▶ [PROBLEM]:
With respect to the word "frame", report how many lines of the following listing include it. Give nothing but the number.

▶ [DATA]:
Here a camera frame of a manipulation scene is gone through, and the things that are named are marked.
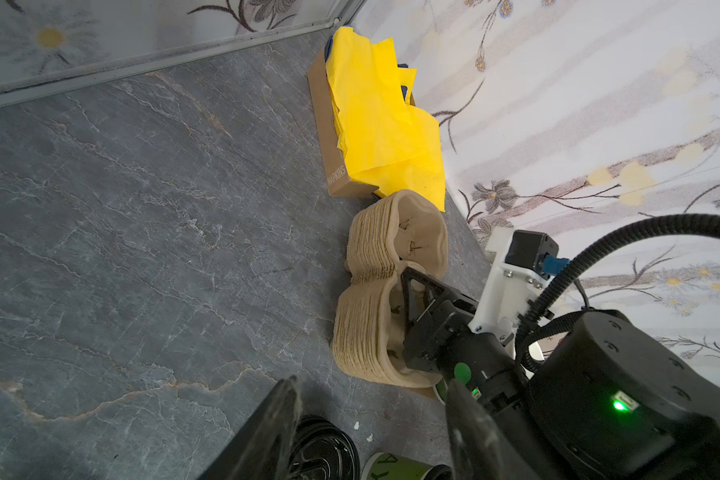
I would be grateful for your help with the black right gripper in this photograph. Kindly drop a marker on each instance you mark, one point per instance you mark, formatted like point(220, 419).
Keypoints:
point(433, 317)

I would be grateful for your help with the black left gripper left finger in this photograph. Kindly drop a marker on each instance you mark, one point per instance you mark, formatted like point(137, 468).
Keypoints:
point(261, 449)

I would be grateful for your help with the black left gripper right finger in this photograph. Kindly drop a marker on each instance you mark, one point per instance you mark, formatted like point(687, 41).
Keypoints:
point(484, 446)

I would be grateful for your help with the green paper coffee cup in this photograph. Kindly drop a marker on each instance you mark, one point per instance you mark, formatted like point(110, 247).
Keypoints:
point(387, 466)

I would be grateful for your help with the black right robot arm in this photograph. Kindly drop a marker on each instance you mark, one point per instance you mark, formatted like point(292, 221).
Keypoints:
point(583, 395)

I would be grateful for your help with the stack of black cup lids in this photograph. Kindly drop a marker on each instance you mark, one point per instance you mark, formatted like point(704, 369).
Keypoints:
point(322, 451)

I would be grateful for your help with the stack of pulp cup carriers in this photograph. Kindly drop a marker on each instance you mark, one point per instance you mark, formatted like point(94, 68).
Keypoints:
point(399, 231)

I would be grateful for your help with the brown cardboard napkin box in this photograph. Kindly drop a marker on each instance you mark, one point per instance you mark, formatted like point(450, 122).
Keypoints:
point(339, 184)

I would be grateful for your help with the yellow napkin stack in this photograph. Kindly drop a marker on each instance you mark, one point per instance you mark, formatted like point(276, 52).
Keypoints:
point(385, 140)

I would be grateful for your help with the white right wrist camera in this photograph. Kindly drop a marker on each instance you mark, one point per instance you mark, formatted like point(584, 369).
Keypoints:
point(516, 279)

---

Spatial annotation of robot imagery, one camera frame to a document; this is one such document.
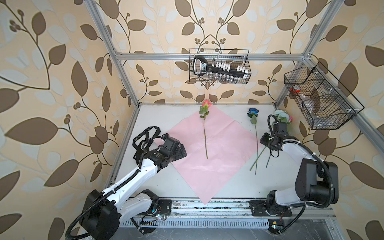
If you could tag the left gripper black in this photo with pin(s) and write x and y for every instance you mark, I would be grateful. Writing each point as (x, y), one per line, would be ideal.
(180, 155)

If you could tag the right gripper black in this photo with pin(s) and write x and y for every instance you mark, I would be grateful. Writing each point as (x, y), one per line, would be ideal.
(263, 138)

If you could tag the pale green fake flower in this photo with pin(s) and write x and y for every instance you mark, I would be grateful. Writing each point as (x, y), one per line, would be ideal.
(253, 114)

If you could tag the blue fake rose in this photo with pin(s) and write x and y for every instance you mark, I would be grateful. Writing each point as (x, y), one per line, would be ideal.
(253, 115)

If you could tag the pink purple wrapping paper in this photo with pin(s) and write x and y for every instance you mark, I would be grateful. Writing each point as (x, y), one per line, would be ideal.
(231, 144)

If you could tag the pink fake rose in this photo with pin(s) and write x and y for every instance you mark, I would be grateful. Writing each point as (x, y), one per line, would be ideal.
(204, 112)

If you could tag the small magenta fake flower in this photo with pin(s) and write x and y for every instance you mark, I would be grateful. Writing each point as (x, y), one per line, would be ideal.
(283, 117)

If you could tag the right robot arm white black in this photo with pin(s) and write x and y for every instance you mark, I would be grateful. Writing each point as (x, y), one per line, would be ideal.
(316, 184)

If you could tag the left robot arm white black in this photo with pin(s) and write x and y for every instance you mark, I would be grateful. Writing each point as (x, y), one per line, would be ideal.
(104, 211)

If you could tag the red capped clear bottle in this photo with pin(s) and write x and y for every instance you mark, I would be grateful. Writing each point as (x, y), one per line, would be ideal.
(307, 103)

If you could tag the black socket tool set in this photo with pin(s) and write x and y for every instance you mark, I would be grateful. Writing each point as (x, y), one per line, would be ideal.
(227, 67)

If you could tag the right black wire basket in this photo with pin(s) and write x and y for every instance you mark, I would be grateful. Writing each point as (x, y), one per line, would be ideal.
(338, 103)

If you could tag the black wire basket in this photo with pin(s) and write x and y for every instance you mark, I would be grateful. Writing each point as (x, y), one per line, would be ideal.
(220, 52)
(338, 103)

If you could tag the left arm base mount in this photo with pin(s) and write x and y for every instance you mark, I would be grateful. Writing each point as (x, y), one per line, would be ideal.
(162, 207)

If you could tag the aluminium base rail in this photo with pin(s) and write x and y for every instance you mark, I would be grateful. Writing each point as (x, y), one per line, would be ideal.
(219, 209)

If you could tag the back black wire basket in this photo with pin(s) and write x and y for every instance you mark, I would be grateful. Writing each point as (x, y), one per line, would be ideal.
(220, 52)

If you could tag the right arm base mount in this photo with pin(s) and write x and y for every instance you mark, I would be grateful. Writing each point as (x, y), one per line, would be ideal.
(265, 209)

▶ [SOLUTION BELOW]:
2